▸ What you have to do: Restate the whole of the data below word for word, skipping the images.

*** Opening Task input ***

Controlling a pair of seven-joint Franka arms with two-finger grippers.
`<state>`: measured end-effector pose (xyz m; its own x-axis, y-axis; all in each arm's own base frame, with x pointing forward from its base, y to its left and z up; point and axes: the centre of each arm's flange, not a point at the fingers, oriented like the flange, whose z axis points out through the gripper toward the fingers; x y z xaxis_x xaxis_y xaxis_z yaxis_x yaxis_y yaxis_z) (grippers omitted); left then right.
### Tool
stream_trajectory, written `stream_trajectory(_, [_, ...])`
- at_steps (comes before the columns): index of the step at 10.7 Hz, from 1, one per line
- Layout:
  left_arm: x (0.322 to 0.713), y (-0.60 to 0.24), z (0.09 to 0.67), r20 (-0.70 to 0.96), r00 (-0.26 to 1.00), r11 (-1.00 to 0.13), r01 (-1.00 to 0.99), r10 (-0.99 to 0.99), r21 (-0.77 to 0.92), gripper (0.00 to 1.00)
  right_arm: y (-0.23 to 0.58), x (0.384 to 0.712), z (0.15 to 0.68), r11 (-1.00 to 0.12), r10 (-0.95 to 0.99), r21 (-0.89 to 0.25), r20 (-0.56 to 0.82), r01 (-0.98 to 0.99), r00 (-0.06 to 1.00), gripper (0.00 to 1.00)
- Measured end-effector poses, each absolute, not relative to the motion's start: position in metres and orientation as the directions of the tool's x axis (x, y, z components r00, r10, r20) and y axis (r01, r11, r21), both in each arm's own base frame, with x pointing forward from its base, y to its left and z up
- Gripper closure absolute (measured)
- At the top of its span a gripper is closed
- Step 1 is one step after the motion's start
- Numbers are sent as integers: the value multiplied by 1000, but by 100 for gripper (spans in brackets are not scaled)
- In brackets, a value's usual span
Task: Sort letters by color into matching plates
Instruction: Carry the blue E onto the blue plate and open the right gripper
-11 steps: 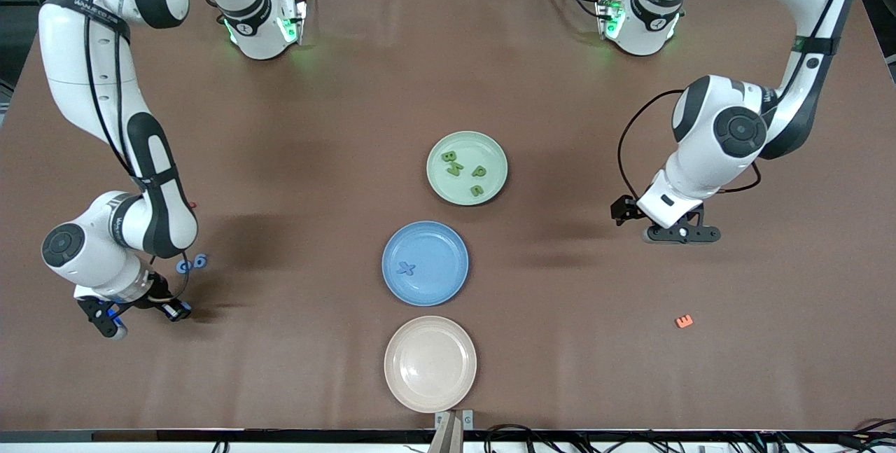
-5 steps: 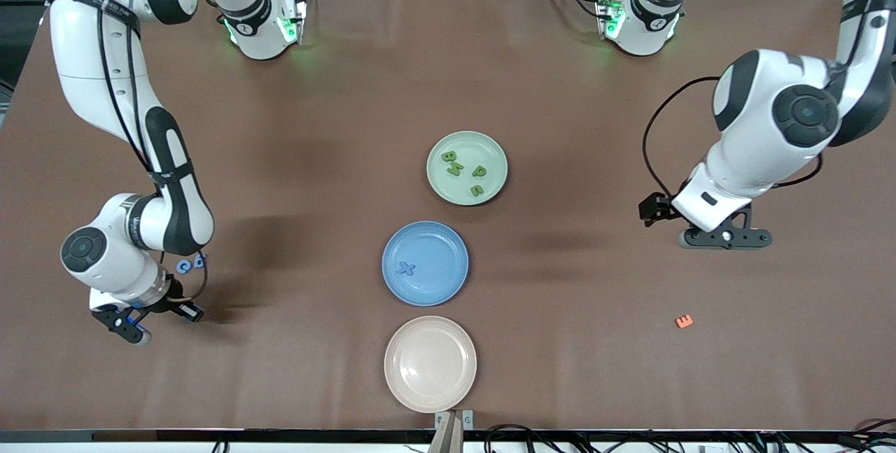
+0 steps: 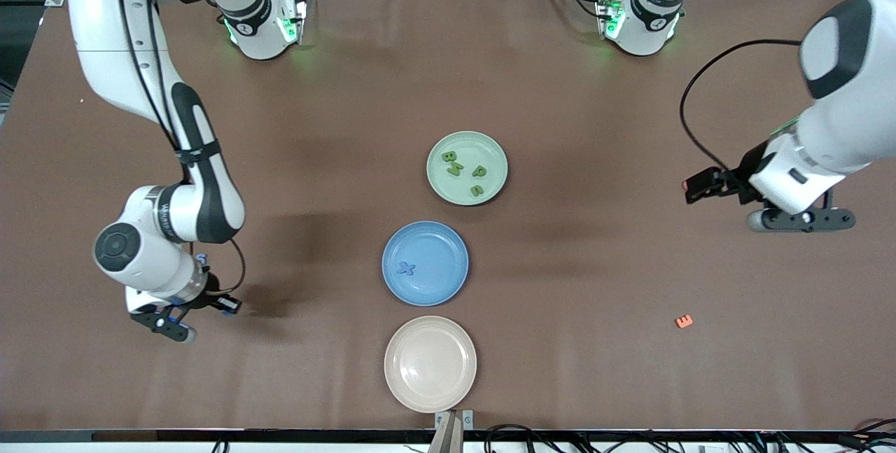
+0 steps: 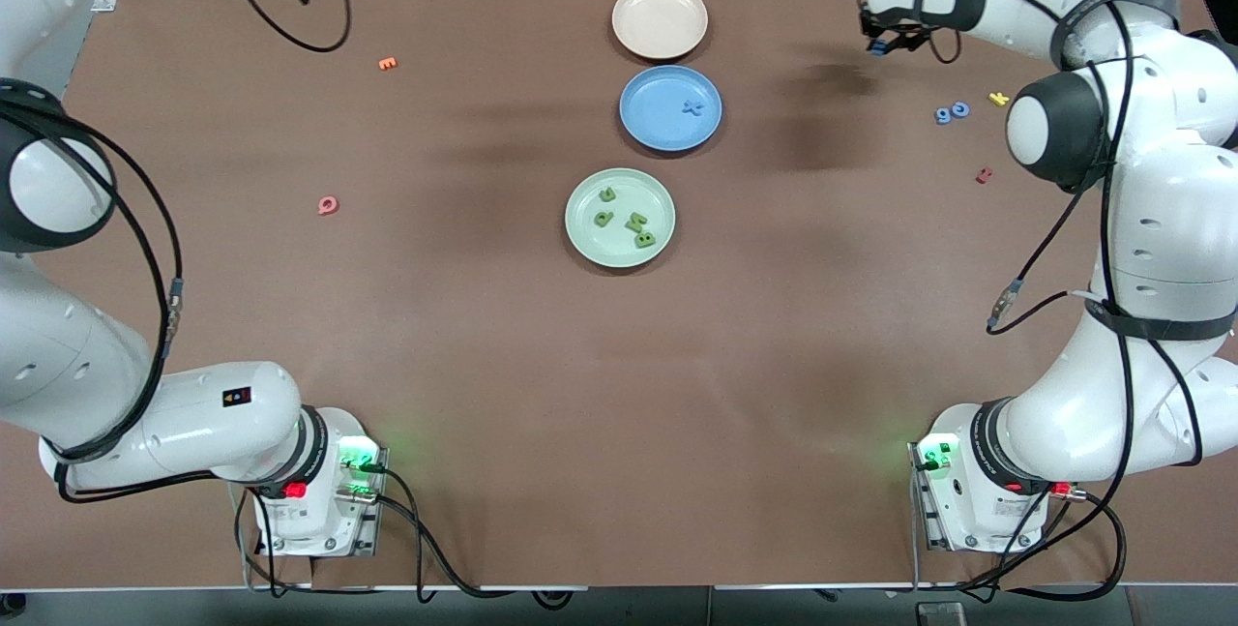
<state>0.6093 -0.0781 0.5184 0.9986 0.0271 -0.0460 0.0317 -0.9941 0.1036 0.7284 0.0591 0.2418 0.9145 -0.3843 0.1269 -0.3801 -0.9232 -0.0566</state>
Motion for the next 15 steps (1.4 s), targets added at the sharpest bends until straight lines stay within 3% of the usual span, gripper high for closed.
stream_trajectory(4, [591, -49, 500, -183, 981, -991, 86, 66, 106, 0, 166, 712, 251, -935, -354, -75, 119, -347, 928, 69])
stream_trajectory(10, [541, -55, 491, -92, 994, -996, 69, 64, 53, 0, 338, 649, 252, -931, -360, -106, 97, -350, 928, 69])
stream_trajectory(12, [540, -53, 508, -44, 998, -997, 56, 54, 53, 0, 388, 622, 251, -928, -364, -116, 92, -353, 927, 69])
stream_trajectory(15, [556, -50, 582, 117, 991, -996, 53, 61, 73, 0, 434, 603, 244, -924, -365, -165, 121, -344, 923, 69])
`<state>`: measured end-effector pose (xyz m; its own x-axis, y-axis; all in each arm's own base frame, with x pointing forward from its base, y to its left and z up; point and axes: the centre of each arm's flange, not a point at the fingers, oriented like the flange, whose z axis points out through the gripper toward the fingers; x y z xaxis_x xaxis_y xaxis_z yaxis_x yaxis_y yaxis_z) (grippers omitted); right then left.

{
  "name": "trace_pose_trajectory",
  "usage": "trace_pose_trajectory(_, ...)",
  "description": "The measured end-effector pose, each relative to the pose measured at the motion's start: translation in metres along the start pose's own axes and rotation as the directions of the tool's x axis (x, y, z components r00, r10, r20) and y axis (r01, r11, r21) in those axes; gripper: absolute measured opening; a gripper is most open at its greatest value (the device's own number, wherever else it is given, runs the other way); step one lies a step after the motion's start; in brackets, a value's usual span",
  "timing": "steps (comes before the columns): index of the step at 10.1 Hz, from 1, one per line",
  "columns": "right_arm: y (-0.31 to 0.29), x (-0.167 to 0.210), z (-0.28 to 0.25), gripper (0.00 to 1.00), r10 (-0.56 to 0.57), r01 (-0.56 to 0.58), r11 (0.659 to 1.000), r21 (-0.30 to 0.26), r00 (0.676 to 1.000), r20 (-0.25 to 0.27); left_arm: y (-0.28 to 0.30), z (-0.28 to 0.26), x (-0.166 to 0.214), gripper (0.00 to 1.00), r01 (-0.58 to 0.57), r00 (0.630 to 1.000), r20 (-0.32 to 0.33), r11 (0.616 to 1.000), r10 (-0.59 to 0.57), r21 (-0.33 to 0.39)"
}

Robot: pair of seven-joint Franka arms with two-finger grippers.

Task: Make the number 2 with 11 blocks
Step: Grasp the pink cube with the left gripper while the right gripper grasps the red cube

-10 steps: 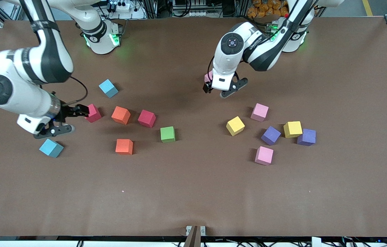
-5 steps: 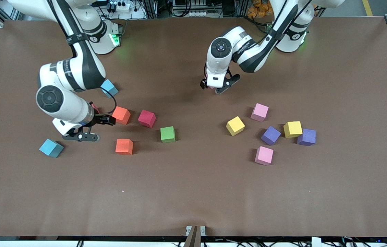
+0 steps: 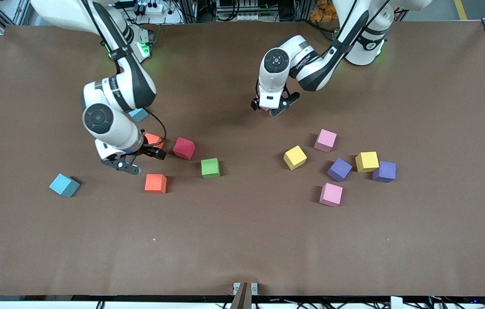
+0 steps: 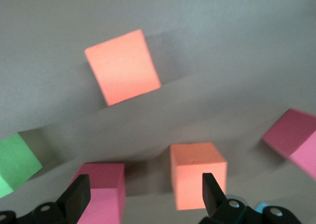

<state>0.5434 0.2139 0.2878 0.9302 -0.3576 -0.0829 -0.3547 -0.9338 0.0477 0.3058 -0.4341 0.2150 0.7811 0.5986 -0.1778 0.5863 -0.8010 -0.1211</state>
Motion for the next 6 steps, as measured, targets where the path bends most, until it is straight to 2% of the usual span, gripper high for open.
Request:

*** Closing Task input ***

▸ Output of the task:
Controlling a pair of seven-joint Franka arms with two-finger grippers.
`<state>`: measured end-effector pose (xyz m; its own x-axis, y-axis; all in each arm's own base frame, with x pointing forward from its base, y to its left and z up; point and axes: the centre of each arm's flange, not a point at the fingers, oriented like the flange, whose z axis points out through the gripper toward the fingers; x y z xaxis_x xaxis_y xaxis_z yaxis_x yaxis_y yaxis_z) (grippers omitted); left then right.
### Tool
stream_trajectory, written `stream_trajectory(_, [_, ...])`
- at_steps (comes before the columns): index of the step at 10.7 Hz, from 1, one per line
- Layout:
  left_arm: x (0.322 to 0.713), y (-0.60 to 0.24), z (0.09 to 0.67), r20 (-0.70 to 0.96), r00 (-0.26 to 1.00), r11 (-1.00 to 0.13), r01 (-1.00 to 0.99), r10 (-0.99 to 0.99), r21 (-0.77 to 0.92), gripper (0.00 to 1.00)
  right_arm: y (-0.23 to 0.58), x (0.384 to 0.712), z (0.15 to 0.68), r11 (-1.00 to 0.12), r10 (-0.95 to 0.99), r21 (-0.89 to 0.25), r20 (-0.56 to 0.82), r01 (-0.98 to 0.99), r00 (-0.06 to 1.00), gripper (0.00 to 1.00)
- Measured end-effector poses, each absolute, not relative to the motion's start: position in metres and orientation as the directions of the tool's x axis (x, y, z components r00, r10, r20) and y axis (r01, r11, r21), both in each arm's own base frame, with x pointing forward from its base, y to its left and z up
- Gripper closure absolute (measured)
- At the top of its span a gripper is closed
- Step 1 is one step after the motion's start
- Numbers are sent as integers: the value multiplied by 1000, but by 100 for gripper (spans in brackets are not scaled)
- In brackets, a value's usual span
Task: Sort letters by color into matching plates
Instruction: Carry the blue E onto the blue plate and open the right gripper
-11 steps: 
-5 steps: 
+0 steps: 
+0 steps: 
<state>0.6093 -0.0781 0.5184 0.9986 0.0271 -0.0460 0.0317 -0.9941 0.1036 0.7284 0.0591 0.2418 0.9145 -0.3843 0.1269 -0.3801 -0.9232 -0.0566</state>
Motion for the next 15 steps (1.4 s), targets added at the sharpest bends until straight lines stay within 3% of the usual span, gripper high for closed.
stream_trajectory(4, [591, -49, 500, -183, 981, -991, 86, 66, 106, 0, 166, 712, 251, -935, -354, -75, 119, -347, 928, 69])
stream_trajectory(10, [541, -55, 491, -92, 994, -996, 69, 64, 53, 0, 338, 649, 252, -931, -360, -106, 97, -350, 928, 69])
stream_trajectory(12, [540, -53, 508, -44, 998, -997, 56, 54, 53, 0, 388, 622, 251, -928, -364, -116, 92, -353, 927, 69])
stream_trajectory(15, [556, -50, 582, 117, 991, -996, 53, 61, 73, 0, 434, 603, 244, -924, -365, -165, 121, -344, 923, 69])
`<state>`: measured end-effector pose (xyz m; its own x-axis, y-axis; all in each arm's own base frame, with x pointing forward from its base, y to its left and z up; point and axes: the centre of each arm's flange, not a point at the fingers, oriented like the flange, whose z axis points out through the gripper toward the fingers; x y z xaxis_x xaxis_y xaxis_z yaxis_x yaxis_y yaxis_z) (grippers omitted); right then left.

{
  "name": "trace_pose_trajectory",
  "usage": "trace_pose_trajectory(_, ...)",
  "description": "The measured end-effector pose, each relative to the pose measured at the motion's start: translation in metres along the start pose's own axes and rotation as the directions of the tool's x axis (x, y, z components r00, r10, r20) and y axis (r01, r11, r21) in those axes; gripper: absolute measured opening; a gripper is most open at its greatest value (the device's own number, wherever else it is given, runs the other way); step one lies a step after the motion's start; in brackets, a value's usual span",
  "timing": "steps (comes before the columns): index of the step at 10.1 Hz, from 1, one per line",
  "columns": "right_arm: y (-0.31 to 0.29), x (-0.167 to 0.210), z (-0.28 to 0.25), gripper (0.00 to 1.00), r10 (-0.56 to 0.57), r01 (-0.56 to 0.58), r11 (0.659 to 1.000), r21 (-0.30 to 0.26), r00 (0.676 to 1.000), r20 (-0.25 to 0.27); left_arm: y (-0.28 to 0.30), z (-0.28 to 0.26), x (-0.166 to 0.214), gripper (0.00 to 1.00), r01 (-0.58 to 0.57), r00 (0.630 to 1.000), r20 (-0.32 to 0.33), r11 (0.616 to 1.000), r10 (-0.59 to 0.57), r21 (-0.33 to 0.39)"
}

Robot: pair of seven-joint Franka arms with two-finger grippers.

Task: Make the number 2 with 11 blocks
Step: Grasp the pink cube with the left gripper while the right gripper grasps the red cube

-10 steps: 
-5 steps: 
+0 steps: 
+0 steps: 

<state>0.5434 0.2139 0.2878 0.9302 -0.3576 -0.0829 -0.3547 -0.9338 0.0477 0.3058 -0.4341 0.2150 0.7811 0.5986 -0.1778 0.5863 -0.8010 -0.1211</state>
Motion for the next 6 steps, as measured, targets where the path bends most, until it is straight to 2% of the usual span, gripper high for open.
Request:

This answer requires nothing further.